Niraparib tied to more toxicities than olaparib in ovarian cancer

Use of niraparib appears to contribute to a higher risk of haematological toxicities as compared with olaparib, suggests a study. The most common haematological adverse event is anaemia.

Ninety patients who received poly ADP ribose polymerase (PARP) inhibitors for ovarian cancer from January 2017 to October 2020 were included in this single-centre, retrospective study. Participants were stratified according to which PARP inhibitor they received.

Of the included patients (median age 64.3 years, 71.7 percent White, 91.3 percent had an ECOG PS of 0/1), 31 (33.7 percent) received niraparib and 61 (66.3 percent) olaparib.

Haematologic adverse events occurred more frequently among patients treated with niraparib. Of these patients, 11 (35.5 percent) experienced neutropenia, 20 (64.5 percent) had anaemia, and 18 (58.1 percent) developed thrombocytopenia.

On the other hand, eight patients (13.1 percent) in the olaparib group experienced neutropenia, while 24 (39.3 percent) and 16 (26.2 percent) had anaemia and thrombocytopenia, respectively.

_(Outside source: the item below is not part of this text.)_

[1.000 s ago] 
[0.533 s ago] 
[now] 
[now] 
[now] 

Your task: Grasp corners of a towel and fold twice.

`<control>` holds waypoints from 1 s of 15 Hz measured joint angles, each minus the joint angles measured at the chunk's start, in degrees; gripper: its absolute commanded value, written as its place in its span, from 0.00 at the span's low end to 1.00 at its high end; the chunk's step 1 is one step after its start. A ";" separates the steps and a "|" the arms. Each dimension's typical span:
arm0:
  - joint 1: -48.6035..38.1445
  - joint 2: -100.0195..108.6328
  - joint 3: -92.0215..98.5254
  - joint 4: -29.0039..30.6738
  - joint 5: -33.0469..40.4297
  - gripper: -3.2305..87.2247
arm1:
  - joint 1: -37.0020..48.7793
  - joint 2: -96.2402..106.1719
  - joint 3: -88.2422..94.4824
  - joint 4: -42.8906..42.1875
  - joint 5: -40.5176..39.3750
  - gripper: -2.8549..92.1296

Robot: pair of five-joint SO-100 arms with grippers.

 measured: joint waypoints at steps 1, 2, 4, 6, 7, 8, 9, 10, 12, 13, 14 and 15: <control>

“Over the last few years, targeted therapy has become the mainstay maintenance treatment of patients with ovarian cancer including patients with BRCA1/BRCA2 mutations,” the researchers said.

“PARP inhibitors are effective in the treatment of patients who are in complete or partial remission. [These medications] are known to cause haematological adverse events but have not been compared directly to each other,” they added.